§ **Exercise data**
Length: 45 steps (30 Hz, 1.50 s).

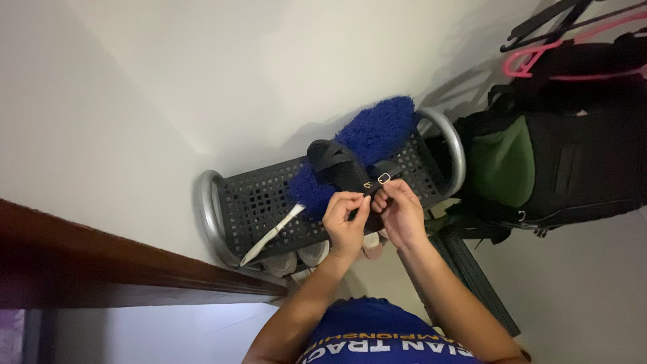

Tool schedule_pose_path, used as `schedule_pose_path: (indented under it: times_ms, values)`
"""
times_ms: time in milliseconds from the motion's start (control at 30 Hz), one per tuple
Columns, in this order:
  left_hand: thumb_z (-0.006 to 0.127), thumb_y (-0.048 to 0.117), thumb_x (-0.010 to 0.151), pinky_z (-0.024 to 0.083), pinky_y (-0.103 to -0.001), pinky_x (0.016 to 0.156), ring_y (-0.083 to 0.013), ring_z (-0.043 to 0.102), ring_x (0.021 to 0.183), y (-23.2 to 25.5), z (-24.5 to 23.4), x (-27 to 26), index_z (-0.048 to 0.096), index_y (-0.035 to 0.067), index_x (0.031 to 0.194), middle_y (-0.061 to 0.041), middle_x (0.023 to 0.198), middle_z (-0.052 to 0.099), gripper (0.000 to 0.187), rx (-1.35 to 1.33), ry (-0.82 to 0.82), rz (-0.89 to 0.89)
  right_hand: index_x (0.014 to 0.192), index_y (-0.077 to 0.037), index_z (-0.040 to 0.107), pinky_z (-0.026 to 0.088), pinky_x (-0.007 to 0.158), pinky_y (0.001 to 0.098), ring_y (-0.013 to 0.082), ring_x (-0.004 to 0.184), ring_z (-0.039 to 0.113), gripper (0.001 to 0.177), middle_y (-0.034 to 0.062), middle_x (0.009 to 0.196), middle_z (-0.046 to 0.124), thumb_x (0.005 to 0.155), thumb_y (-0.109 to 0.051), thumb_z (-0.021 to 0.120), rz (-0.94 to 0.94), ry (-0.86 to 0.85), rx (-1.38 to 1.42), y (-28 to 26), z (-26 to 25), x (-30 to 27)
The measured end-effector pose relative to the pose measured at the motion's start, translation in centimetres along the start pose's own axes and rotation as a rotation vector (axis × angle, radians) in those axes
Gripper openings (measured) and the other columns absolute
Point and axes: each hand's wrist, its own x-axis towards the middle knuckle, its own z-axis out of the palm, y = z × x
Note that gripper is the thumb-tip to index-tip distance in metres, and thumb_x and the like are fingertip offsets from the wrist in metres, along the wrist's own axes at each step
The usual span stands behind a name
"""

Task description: The person uses a blue duster to wipe the exterior of several pairs of shoes and sandals on a shoe rack and the floor, then places them back on the rack.

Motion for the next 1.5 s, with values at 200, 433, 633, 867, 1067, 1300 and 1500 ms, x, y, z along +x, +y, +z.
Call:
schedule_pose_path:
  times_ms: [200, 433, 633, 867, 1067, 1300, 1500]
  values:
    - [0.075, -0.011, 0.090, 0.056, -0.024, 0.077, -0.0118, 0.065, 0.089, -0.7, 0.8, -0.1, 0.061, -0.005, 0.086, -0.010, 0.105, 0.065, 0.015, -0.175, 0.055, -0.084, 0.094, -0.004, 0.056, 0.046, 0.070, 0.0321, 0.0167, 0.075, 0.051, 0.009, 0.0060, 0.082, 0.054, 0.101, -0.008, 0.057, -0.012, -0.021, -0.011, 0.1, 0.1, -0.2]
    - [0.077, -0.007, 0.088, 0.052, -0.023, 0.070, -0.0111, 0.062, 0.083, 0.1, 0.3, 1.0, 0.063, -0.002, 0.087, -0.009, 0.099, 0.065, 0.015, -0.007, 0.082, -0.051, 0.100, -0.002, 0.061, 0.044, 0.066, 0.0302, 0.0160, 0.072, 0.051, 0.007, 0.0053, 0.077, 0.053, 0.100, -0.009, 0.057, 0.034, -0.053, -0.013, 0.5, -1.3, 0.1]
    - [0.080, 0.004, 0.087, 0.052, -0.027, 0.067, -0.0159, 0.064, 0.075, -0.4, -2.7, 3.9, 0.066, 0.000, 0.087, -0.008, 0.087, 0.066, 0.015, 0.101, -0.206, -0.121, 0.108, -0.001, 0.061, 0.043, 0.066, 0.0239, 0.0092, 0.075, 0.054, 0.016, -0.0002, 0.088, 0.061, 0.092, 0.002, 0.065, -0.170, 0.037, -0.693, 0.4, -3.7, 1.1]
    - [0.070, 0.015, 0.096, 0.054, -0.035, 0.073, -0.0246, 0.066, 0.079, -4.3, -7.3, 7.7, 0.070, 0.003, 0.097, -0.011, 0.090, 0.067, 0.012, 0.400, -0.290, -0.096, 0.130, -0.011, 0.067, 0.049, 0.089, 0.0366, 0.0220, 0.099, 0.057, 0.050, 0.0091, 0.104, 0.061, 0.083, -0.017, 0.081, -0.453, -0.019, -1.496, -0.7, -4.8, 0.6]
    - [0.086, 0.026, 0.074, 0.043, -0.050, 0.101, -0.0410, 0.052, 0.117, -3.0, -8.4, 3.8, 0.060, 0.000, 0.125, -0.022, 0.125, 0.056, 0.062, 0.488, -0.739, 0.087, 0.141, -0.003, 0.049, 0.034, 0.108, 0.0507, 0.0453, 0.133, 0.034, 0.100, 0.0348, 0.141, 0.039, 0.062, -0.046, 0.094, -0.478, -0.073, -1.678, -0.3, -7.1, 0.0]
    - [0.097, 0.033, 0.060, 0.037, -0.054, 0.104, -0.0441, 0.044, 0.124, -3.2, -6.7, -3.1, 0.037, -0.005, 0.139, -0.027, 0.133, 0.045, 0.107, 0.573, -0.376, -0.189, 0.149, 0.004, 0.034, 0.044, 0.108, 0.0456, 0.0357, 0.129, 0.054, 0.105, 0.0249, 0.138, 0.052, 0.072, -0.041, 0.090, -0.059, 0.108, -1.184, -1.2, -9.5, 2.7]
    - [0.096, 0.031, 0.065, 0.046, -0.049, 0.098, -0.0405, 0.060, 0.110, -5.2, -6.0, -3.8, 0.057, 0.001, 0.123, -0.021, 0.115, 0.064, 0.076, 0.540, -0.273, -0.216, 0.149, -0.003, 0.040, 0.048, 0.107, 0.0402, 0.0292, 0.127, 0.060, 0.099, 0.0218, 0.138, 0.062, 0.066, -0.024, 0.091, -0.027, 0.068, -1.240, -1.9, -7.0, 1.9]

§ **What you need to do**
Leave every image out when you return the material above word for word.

§ **Result**
Length: 45 steps (30 Hz, 1.50 s).


Tool schedule_pose_path, used as `schedule_pose_path: (indented under it: times_ms, values)`
"""
times_ms: time in milliseconds from the motion's start (control at 30 Hz), one per tuple
Columns, in this order:
  left_hand: thumb_z (-0.006 to 0.127), thumb_y (-0.048 to 0.117), thumb_x (-0.010 to 0.151), pinky_z (-0.024 to 0.083), pinky_y (-0.103 to -0.001), pinky_x (0.016 to 0.156), ring_y (-0.083 to 0.013), ring_z (-0.043 to 0.102), ring_x (0.021 to 0.183), y (-23.2 to 25.5), z (-24.5 to 23.4), x (-27 to 26), index_z (-0.048 to 0.096), index_y (-0.035 to 0.067), index_x (0.031 to 0.194), middle_y (-0.061 to 0.041), middle_x (0.023 to 0.198), middle_z (-0.052 to 0.099), gripper (0.000 to 0.187), rx (-1.35 to 1.33), ry (-0.82 to 0.82), rz (-0.89 to 0.89)
  right_hand: index_x (0.014 to 0.192), index_y (-0.077 to 0.037), index_z (-0.040 to 0.107), pinky_z (-0.026 to 0.088), pinky_x (-0.007 to 0.158), pinky_y (0.001 to 0.098), ring_y (-0.013 to 0.082), ring_x (-0.004 to 0.184), ring_z (-0.039 to 0.113), gripper (0.001 to 0.177), middle_y (-0.034 to 0.062), middle_x (0.009 to 0.196), middle_z (-0.046 to 0.124), thumb_x (0.005 to 0.155), thumb_y (-0.109 to 0.051), thumb_z (-0.021 to 0.120), rz (-0.94 to 0.94), ry (-0.86 to 0.85), rx (-1.38 to 1.42), y (-28 to 26), z (-26 to 25), x (-30 to 27)
The measured end-effector pose relative to the pose measured at the motion's start, translation in centimetres along the start pose's own axes and rotation as a rotation vector (axis × angle, radians) in those axes
Gripper openings (measured) and the other columns absolute
Point and axes: each hand's wrist, its own x-axis towards the middle knuckle, its own z-axis out of the palm, y = z × x
Note that gripper is the thumb-tip to index-tip distance in metres, and thumb_x and the like are fingertip offsets from the wrist in metres, along the wrist's own axes at each step
The usual span stands behind a name
"""

Task description: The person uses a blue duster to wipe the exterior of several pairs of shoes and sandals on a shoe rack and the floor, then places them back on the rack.

Motion for the next 1.5 s, with values at 200, 433, 633, 867, 1067, 1300 and 1500 ms, x, y, z along +x, +y, +z.
Call:
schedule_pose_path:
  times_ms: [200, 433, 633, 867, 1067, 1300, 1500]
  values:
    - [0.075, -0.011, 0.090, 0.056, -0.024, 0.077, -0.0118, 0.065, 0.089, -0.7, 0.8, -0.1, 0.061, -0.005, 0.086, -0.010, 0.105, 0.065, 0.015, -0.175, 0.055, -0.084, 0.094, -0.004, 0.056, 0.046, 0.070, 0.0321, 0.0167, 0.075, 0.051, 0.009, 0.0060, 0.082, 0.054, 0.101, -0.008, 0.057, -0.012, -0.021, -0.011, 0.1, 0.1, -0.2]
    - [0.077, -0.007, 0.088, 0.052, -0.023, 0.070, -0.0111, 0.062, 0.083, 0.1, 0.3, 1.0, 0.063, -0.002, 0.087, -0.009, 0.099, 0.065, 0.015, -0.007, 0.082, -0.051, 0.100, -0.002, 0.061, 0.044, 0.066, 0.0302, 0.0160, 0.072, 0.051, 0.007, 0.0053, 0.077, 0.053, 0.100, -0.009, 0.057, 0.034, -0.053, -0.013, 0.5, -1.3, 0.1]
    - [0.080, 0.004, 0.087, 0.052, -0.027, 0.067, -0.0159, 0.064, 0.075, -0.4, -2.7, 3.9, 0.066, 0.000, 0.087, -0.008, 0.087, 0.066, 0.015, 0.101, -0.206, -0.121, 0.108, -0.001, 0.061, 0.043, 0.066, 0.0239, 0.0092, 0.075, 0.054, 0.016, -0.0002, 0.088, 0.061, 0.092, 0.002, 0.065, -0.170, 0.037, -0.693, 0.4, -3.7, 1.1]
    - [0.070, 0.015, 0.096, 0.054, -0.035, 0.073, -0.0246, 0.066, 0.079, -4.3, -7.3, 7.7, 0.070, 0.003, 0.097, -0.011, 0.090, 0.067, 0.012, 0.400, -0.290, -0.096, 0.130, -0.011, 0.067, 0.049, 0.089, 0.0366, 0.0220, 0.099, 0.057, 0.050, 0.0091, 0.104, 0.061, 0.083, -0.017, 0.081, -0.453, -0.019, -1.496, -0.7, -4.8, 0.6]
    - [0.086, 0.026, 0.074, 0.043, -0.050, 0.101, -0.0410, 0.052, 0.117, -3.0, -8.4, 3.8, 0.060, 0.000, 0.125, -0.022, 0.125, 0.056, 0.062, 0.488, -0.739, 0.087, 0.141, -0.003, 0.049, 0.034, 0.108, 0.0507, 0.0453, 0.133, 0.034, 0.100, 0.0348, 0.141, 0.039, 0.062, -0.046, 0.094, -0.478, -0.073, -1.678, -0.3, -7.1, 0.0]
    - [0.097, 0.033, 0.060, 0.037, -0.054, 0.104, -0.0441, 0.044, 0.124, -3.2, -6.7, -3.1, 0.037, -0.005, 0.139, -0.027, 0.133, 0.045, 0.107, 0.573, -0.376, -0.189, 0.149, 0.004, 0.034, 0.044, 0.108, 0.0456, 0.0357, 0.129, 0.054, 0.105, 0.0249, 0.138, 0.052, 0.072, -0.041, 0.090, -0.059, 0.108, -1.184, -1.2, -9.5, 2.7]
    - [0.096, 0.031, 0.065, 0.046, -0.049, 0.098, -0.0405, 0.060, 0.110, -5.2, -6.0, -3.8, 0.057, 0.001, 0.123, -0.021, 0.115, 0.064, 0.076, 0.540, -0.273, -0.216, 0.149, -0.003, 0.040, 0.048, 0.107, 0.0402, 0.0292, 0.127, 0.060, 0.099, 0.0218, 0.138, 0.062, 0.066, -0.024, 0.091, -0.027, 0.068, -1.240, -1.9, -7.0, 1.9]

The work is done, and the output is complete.